1 Ohm current monitoring resistors are NOT fitted or jumped from cathode(s) to ground, and NOT in parallel with 250 Ohm Rk. Either of these is a recipe for large tube currents and rapidly approaching meltdown
For "permanent" installation, diss each o/p tube cathode lead and insert a 1 Ohm resistor in each lead. So one end of each 1 Ohm goes to each pin8 (6L6) or pins 1+8 (EL34) Other ends of 1 Ohm R's join together and go to the top of 250 ohm shared Rk. Bottom of 250 Ohms goes to ground as usual. *Imagine a Y shape*....Any bypass cap remains across the 250 ohm.
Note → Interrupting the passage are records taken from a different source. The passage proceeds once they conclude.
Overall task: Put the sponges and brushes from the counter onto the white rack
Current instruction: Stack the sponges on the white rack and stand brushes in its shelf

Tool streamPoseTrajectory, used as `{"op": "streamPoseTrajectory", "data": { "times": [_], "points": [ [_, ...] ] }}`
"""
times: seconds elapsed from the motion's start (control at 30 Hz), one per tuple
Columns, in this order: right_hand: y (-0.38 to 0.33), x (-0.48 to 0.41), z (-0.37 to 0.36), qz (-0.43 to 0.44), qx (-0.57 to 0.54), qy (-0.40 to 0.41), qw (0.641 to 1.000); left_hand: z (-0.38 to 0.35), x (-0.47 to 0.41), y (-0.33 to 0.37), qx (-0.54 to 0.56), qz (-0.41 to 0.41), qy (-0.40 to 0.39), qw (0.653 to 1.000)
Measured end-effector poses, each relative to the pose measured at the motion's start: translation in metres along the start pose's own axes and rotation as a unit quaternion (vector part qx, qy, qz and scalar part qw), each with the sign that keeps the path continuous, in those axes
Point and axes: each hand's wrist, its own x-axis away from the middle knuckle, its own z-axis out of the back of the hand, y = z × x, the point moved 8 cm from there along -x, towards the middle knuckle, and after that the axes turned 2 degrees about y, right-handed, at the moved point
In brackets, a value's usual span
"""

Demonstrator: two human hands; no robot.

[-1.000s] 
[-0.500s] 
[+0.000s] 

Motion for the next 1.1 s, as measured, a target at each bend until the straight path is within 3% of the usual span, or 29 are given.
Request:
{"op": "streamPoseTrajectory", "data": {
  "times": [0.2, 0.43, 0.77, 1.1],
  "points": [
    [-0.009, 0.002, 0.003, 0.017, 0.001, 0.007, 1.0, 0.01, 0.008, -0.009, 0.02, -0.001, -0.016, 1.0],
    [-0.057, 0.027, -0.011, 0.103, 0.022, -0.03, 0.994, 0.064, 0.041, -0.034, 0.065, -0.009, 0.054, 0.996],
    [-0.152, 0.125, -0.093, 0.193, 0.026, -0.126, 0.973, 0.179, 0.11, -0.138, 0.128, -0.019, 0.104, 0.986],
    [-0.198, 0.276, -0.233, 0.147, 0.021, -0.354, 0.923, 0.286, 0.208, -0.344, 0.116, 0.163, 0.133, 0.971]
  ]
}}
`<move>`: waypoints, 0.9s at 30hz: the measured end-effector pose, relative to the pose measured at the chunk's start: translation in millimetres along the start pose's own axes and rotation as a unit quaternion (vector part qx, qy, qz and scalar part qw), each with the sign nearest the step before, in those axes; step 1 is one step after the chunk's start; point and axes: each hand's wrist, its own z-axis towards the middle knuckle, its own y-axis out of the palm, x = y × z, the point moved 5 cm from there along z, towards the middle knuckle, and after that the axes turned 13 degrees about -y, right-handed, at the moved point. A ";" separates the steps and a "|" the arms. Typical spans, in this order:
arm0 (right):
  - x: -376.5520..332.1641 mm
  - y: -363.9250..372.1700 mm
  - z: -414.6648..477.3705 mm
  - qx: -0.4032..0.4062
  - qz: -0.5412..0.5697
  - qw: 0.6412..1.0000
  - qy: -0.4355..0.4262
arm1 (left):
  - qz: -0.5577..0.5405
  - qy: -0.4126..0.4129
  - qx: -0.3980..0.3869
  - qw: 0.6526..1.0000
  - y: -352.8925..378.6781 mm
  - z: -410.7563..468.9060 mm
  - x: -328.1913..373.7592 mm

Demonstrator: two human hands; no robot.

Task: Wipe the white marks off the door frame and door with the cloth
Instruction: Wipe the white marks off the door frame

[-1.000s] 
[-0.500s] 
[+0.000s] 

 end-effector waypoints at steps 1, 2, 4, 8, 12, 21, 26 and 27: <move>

Additional biassing effect of the 1 Ohm R's is not usually significant - it's less than the normal tolerance of your 250 Ohm Rk. Measure separate tube currents _across_ 1 Ohm R's, NOT to ground.
You can make temporary current sniffers (bias probes?) from octal plugs and sockets glued together, with all pins and sockets wired like to like, except for pin 8 and socket 8 which are linked by a 1 Ohm resistor.
Extend thick wire stubs or tags out from pin 8 and socket 8 so you can clip on your DVM leads. Make preferably two of these adaptors. You can plug them between the o/p tubes and the sockets, and monitor individual currents without doing any mods to the amp. You can buy these things, but they are easy enough to make.
The 1 Ohm R can go inside, but if it fails, replacement will be a pain. I use tiny 1/4 watt metal film 1 Ohm R's, and mounted them on the OUTSIDE of the adaptors, directly across the meter clip-on points. Makes a useful emergency fuse, and easily replaced if it blows or drifts off-spec.
I am sure this must be in Keen's tube FAQ somewhere. If this is not included, I could do a drawing and a tidier explanation, if people think it would be a useful addition.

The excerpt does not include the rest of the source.